Re: Using gRPC with PubsubIO?

2019-01-02 Thread Jeff Klukas
I believe this explains why I have observing Pubsub write errors (about
messages being too large) in logs for the Dataflow "shuffler" rather than
the workers.

The specific error I saw was about a 7 MB message being too large with
base64 encoding to meet Pubsub requirements (10 MB max message size), which
makes me think that the Dataflow Pubsub writer was still using JSON rather
than gRPC. But sounds like this is not configurable from the client and
Google has full control over the details of how Pubsub writing and reading
work in Dataflow jobs.


On Wed, Jan 2, 2019 at 1:04 PM Steve Niemitz  wrote:

> Something to consider: if you're running in Dataflow, the entire Pubsub
> read step becomes a noop [1], and the underlying streaming implementation
> itself handles reading from pubsub (either windmill or the streaming
> engine).
>
> [1]
> https://github.com/apache/beam/blob/master/runners/google-cloud-dataflow-java/src/main/java/org/apache/beam/runners/dataflow/DataflowRunner.java#L373
>
> On Wed, Jan 2, 2019 at 12:11 PM Jeff Klukas  wrote:
>
>> I see that the Beam codebase includes a PubsubGrpcClient, but there
>> doesn't appear to be any way to configure PubsubIO to use that client over
>> the PubsubJsonClient.
>>
>> There's even a PubsubIO.Read#withClientFactory, but it's marked as for
>> testing only.
>>
>> Is gRPC support something that's still in development?

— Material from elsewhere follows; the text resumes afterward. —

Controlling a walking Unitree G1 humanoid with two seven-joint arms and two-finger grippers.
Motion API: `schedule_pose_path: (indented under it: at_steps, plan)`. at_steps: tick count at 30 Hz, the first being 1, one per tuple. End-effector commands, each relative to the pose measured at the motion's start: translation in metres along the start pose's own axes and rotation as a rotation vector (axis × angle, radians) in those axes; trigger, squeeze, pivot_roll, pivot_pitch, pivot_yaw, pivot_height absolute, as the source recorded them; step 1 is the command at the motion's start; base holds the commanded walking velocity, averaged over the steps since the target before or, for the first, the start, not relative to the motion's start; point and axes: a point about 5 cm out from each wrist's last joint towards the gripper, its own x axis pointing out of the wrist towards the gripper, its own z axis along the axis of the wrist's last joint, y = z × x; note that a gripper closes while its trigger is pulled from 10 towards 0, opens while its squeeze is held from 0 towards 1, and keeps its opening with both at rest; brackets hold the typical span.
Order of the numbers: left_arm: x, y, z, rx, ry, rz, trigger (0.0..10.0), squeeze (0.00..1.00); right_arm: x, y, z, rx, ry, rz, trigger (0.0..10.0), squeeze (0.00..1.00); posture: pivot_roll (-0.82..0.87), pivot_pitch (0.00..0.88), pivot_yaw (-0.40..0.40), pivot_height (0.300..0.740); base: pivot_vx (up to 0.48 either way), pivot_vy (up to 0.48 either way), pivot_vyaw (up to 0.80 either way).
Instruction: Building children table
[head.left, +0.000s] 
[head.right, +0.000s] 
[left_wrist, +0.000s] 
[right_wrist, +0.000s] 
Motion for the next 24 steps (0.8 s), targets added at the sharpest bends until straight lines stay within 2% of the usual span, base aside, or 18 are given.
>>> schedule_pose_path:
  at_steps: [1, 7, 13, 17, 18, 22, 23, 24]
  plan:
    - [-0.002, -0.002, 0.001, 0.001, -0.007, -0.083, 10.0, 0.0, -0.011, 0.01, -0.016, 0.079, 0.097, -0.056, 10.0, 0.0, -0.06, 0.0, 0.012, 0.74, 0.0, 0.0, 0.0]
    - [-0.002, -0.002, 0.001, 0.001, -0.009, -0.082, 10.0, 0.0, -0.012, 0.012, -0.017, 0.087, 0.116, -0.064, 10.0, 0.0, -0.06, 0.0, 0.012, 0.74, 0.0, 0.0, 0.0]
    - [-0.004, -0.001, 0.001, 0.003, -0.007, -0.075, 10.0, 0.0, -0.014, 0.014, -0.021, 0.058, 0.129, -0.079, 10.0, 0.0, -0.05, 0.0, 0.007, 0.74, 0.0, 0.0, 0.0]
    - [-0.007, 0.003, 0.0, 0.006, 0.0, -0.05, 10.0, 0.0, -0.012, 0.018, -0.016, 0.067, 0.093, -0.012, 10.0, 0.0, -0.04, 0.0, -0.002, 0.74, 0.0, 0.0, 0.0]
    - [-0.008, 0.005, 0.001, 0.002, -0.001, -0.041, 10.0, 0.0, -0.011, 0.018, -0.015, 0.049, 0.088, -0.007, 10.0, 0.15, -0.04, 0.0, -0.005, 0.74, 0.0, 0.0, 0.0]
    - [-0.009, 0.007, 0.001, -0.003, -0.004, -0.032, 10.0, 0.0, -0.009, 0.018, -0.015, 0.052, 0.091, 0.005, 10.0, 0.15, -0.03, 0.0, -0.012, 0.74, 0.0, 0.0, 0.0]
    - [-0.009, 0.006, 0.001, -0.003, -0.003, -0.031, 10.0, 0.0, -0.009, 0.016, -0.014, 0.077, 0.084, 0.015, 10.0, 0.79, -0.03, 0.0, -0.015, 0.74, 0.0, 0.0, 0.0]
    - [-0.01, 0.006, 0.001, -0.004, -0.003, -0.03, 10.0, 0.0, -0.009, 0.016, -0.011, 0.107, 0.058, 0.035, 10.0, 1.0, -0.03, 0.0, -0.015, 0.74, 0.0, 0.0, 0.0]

Or am I missing
>> something about how to configure this?
>>
>> I'm particularly interested in using gRPC due to the message size
>> inflation of base64 encoding required for JSON transport. My payloads are
>> all below the 10 MB Pubsub limit, but I need to support some near the top
>> end of that range that are currently causing errors due to base64 inflation.
>>
>


Re: Using gRPC with PubsubIO?

2019-01-02 Thread Steve Niemitz
Something to consider: if you're running in Dataflow, the entire Pubsub
read step becomes a noop [1], and the underlying streaming implementation
itself handles reading from pubsub (either windmill or the streaming
engine).

[1]
https://github.com/apache/beam/blob/master/runners/google-cloud-dataflow-java/src/main/java/org/apache/beam/runners/dataflow/DataflowRunner.java#L373

On Wed, Jan 2, 2019 at 12:11 PM Jeff Klukas  wrote:

> I see that the Beam codebase includes a PubsubGrpcClient, but there
> doesn't appear to be any way to configure PubsubIO to use that client over
> the PubsubJsonClient.
>
> There's even a PubsubIO.Read#withClientFactory, but it's marked as for
> testing only.
>
> Is gRPC support something that's still in development? Or am I missing
> something about how to configure this?
>
> I'm particularly interested in using gRPC due to the message size
> inflation of base64 encoding required for JSON transport. My payloads are
> all below the 10 MB Pubsub limit, but I need to support some near the top
> end of that range that are currently causing errors due to base64 inflation.
>